The first pre-alert of the day probably had nothing to do with the annual bank holiday biker jaunt to the coast. A car carrying three young men had crashed. I can’t remember the detail, but I do remember a sense of anticipation; possibly even excitement. I hadn’t seen much ‘proper’ trauma in a while and with skeletal weekend staffing in a small DGH, I was now nervously awaiting the arrival of three seriously injured patients. These were the days before regional trauma networks and MTCs.
The trauma team assembled in the too small resuscitation room. I remember feeling relieved that I was on shift with a locum consultant that weekend; someone I’d never worked with before and would never meet again. But she was there, alongside me and not needing to be called in from home.
Together we dealt with the patients who arrived in quick succession. The specifics of their injuries escape me. Before long, the team was gathered in the small sisters’ office, called together by the locum boss. We were in the process of having a hot debrief when the red phone went again…….
Less than fifteen minutes later, the now somewhat depleted trauma team, as the anaesthetist and surgeon were in theatre with one of the occupants of the car, listened to the handover of another blood covered, actively dying young man. And it carried on throughout the day; young, devastating trauma. Death in those far too young. Life changing injuries. An ED team pushed to its limits. A hospital barely able to cope. A good while after what should have been the end of my shift I went home, exhausted, ate and went to bed, setting my alarm ready for my 8 o’clock start the following day.
The next morning the locum boss from the day before was no longer employed, replaced by one of the departments regular consultants, who came in for the morning short stay ward round and disappeared to their office shortly after. No mention of the day before.

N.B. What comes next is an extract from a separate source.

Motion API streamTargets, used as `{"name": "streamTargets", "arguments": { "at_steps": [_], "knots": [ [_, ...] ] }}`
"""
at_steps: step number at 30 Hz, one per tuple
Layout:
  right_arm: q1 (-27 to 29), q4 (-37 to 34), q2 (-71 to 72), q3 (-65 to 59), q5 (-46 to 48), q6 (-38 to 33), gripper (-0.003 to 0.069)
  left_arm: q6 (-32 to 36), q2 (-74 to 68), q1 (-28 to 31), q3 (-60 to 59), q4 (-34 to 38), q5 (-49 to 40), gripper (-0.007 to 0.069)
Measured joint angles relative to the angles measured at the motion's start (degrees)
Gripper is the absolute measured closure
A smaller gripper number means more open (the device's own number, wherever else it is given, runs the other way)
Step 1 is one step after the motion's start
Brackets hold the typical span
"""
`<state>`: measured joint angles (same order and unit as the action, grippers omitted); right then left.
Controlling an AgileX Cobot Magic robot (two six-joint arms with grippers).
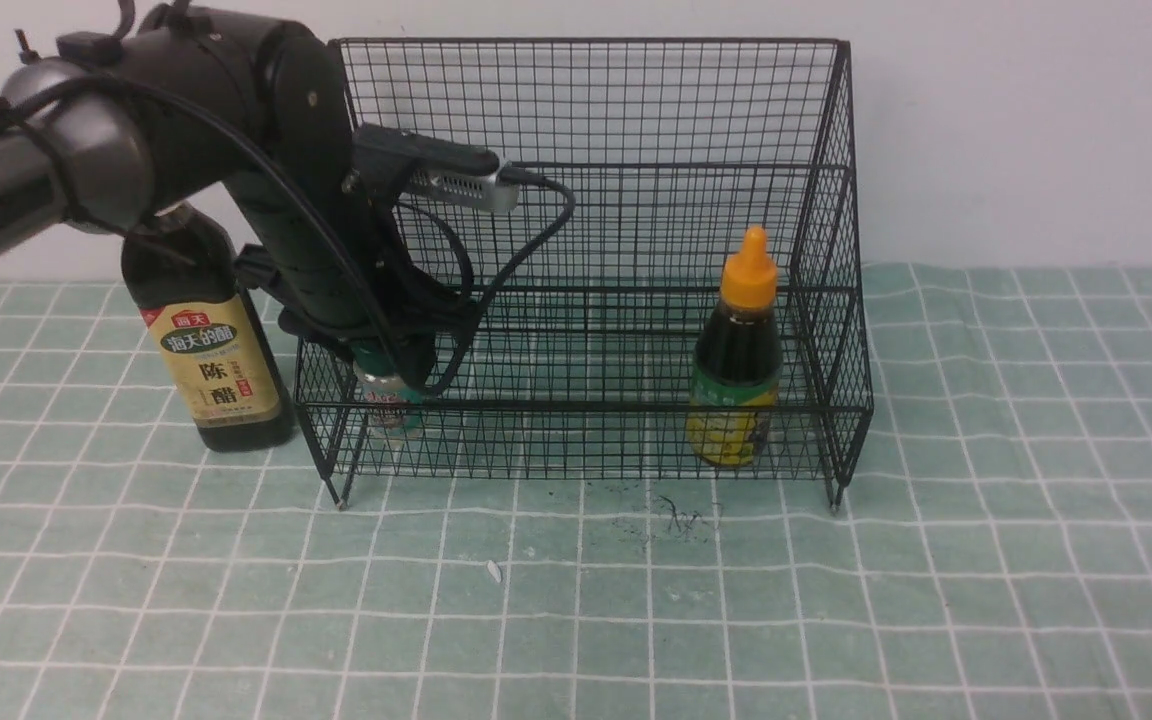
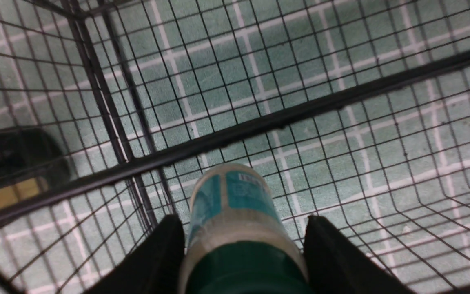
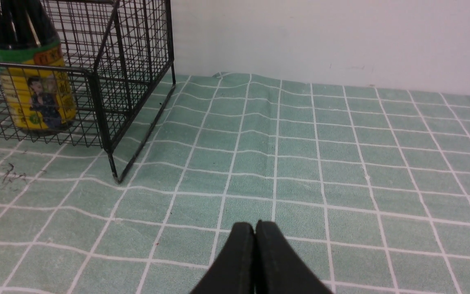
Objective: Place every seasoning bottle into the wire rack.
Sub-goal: Use the left arm to put the condiment bottle back on the shelf, then use the left arm to grab the condiment bottle closest to it
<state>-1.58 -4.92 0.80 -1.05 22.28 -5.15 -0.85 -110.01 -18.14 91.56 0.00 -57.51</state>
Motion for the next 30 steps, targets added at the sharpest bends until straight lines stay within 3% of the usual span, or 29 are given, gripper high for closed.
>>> {"name": "streamTargets", "arguments": {
  "at_steps": [4,11,17,19,22,27,30],
  "knots": [
    [0.00,-0.05,0.00,0.00,0.00,0.00,0.0672,0.06,-0.65,-0.22,0.00,0.00,0.23,0.0273],
    [0.00,-0.05,0.00,0.00,0.00,0.00,0.0672,0.06,-0.65,-0.34,0.69,-1.14,0.25,0.0122],
    [0.00,-0.05,0.00,0.00,0.00,0.00,0.0672,0.06,-0.76,-0.40,8.35,-3.38,-7.31,0.0109],
    [0.00,-0.05,0.00,0.00,0.00,0.00,0.0672,0.06,-0.80,-0.40,13.97,-5.10,-11.23,0.0136],
    [0.00,-0.05,0.00,0.00,0.00,0.00,0.0672,0.06,-0.19,-0.40,23.47,-7.18,-12.80,0.0263],
    [0.00,-0.05,0.00,-0.01,0.00,0.00,0.0672,0.02,5.97,0.80,26.35,-6.69,-13.67,0.0582],
    [0.00,-0.05,0.00,-0.01,0.00,0.00,0.0672,-0.58,9.73,4.04,26.47,-6.69,-14.33,0.0623]
  ]
}}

No acknowledgement of what had been in no uncertain terms a shit day. No debrief, no welfare check, nothing. In fairness, they probably didn’t even know quite how awful a day it had been.
It wasn’t until some months later that I actually realised the twitching behind my left eye every time I walked anywhere near the hospital wasn’t caused by the brain tumour that I had convinced myself was growing inside my head, but was in fact my stress reaction to that shift. My inability or the lack of opportunity to deal in a constructive way to the trauma of that day had produced physical symptoms that would last for weeks. I suppose it could be termed a form of PTSD.

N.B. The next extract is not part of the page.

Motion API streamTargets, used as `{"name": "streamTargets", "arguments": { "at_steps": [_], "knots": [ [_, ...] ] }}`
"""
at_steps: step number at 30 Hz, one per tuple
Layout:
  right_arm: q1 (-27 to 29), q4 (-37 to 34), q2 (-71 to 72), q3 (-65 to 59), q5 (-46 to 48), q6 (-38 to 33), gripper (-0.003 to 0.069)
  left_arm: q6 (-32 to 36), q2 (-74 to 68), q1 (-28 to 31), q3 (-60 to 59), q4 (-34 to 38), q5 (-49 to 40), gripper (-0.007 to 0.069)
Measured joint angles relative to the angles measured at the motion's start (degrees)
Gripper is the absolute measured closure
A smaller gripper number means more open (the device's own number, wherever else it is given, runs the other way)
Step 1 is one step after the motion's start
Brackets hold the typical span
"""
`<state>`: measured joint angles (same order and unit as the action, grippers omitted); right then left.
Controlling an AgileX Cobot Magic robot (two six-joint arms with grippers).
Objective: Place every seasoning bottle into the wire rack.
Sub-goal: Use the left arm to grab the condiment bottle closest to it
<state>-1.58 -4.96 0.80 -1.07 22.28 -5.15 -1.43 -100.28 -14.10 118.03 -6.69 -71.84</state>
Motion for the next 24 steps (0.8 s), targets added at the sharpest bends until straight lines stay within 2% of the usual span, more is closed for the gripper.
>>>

And the respect for my regular boss never fully recovered.
This event happened 15 years ago. Since that time there have been many clinically challenging days. Shifts filled with sadness that have the potential to engulf us if we were to let them. Shifts with events that hurt just that little bit more because of personal things in our own lives that collide with those of our patients, but have to remain unspoken. Child death, cancer diagnoses in patients of a similar age to ourselves or our loved ones. Bad news conversations that don’t quite go as well as we would have liked, the piercing scream of the mother when you say the words that no parent ever wants to hear. These days stay with you. You carry them, probably forever.
But now, with a decade and a half more experience than I had on what I have often referred to as ‘biker day’, it’s rarely the clinical events that leave me with a twitching eye and fitful sleep.

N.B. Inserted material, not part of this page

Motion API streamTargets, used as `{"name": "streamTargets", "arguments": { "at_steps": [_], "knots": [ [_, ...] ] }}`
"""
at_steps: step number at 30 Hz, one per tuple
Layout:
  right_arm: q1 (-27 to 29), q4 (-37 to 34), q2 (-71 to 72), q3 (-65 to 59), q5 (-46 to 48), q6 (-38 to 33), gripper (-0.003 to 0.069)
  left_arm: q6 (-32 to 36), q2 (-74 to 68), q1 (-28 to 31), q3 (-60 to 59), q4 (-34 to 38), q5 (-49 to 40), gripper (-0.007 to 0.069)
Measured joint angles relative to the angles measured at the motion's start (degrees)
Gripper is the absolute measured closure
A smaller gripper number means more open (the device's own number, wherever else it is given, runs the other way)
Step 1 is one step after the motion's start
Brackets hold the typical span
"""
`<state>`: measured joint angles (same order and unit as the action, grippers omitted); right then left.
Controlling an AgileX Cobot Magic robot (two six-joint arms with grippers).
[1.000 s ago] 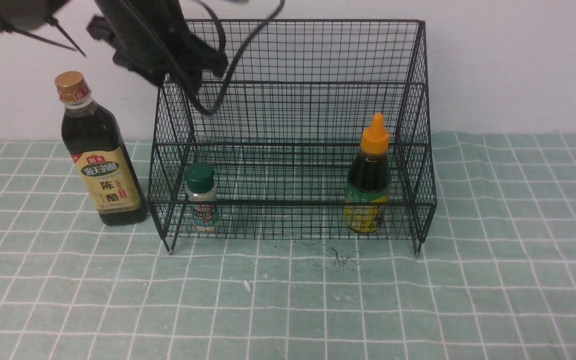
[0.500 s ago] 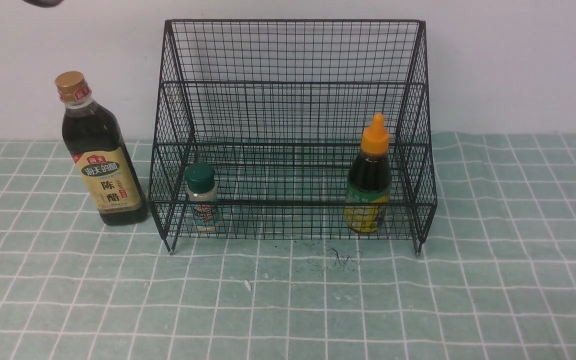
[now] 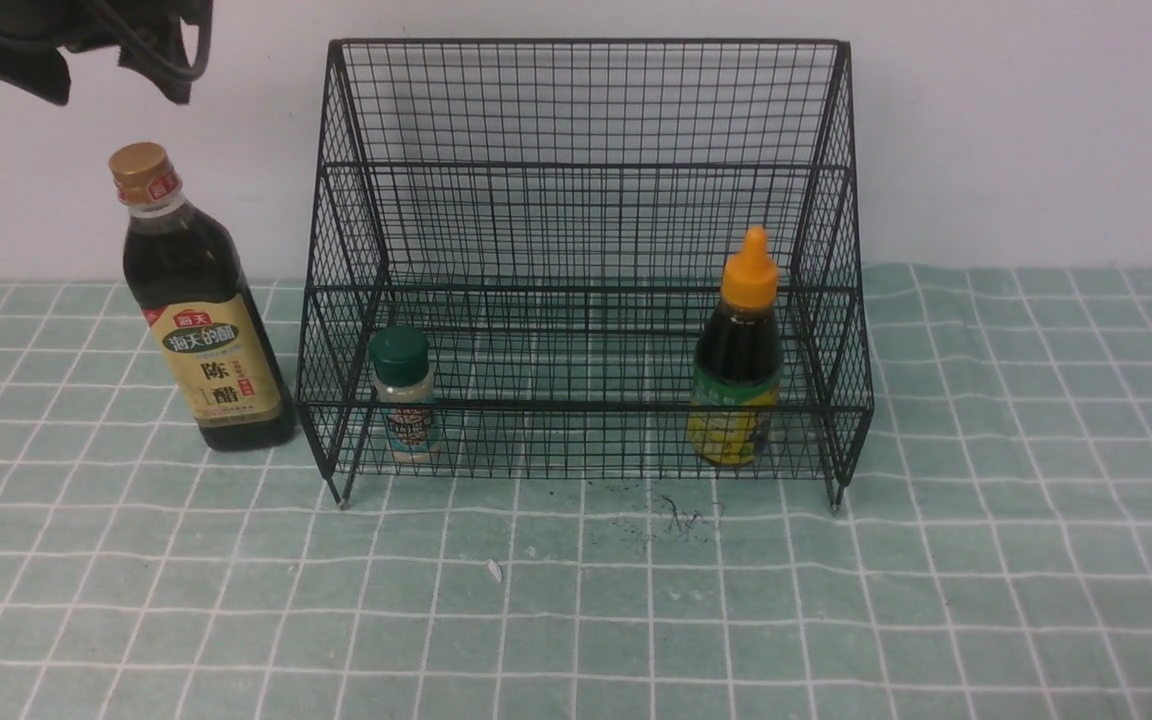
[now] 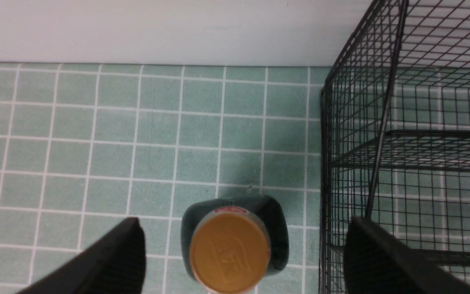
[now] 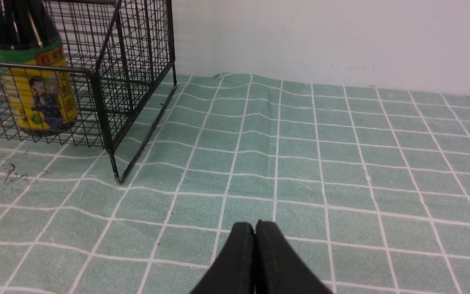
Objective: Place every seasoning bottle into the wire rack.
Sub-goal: Use the left arm to grab the condiment bottle closest to it
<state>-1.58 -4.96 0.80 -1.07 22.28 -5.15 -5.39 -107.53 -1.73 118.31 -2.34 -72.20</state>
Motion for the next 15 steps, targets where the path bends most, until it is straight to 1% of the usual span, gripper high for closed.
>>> {"name": "streamTargets", "arguments": {
  "at_steps": [2,5,10,11,12,15],
  "knots": [
    [0.00,0.00,0.00,0.00,0.00,0.00,0.0672,0.00,-1.46,0.00,0.00,0.00,0.00,0.0001],
    [0.00,0.00,0.00,0.00,0.00,0.00,0.0672,-0.13,-3.20,0.00,0.00,0.13,0.05,0.0002],
    [0.00,-0.05,0.00,0.00,0.00,0.00,0.0672,-0.36,-5.70,0.00,0.00,0.38,0.18,0.0096],
    [0.00,-0.05,0.00,0.00,0.00,0.00,0.0672,-0.36,-5.68,0.00,0.00,0.38,0.18,0.0099],
    [0.00,-0.05,0.00,0.00,0.00,0.00,0.0672,-0.36,-5.80,0.00,0.00,0.38,0.18,0.0127],
    [0.00,-0.05,0.00,0.00,0.00,0.00,0.0672,-0.36,-5.80,0.00,0.00,0.38,0.18,0.0150]
  ]
}}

A few years ago I woke in the early hours in a cold sweat with a racing heart. After a particularly difficult run of shifts over the winter period, my nighttime dreams had been dominated by the juggling of multiple sick patients through the relatively small resus. room we have in our department. Every space was full and the red phone was constantly ringing. Another three critically unwell patients were on their way to hospital, and I had no where to put them when they arrived. Which patient was stable enough to move out of resus. to make space for a new one? And where could I move them to; every available space in the entire department was full. What if I made the wrong decision and someone was harmed? What if someone died as a result; a wrong decision made with the best of intentions? A system under immense pressure. A system totally under resourced for the demand it was experiencing. The knowledge that should I be in coroners court in six months time, the fact that such decisions were made under this immense pressure would have no bearing on the proceedings or my culpability.
More recently fitful sleep, and the need to reach for a large glass of wine at the end of the day, is generally the result of organisational and political issues rather than clinical ones. The drive to achieve targets, the ongoing discord between financial pressures and safe staffing, the substandard care due to lack of resources outwith our control. Rota gaps. Recruitment issues. Unprecedented growth in demand but within a system that works at a speed barely sufficient to stand still. Layers of bureaucracy. Feeling squashed by an inflexible system with its seeming massive disconnect to so called patient centred care.
These issues make ‘biker day’ seem an easy challenge; I’ve trained for those days. The rest of the ‘stuff’ that now occupies by dreams (or should I say nightmares) is far harder to leave at work at the end of my shift. I went into medicine to help patients. I trained to that end. I am still driven with that end in mind. But these days my ‘biker day’ nightmares don’t include patients; they are all about the organisationally constructed trauma imposed on me by political targets. What is this punitive culture doing to us?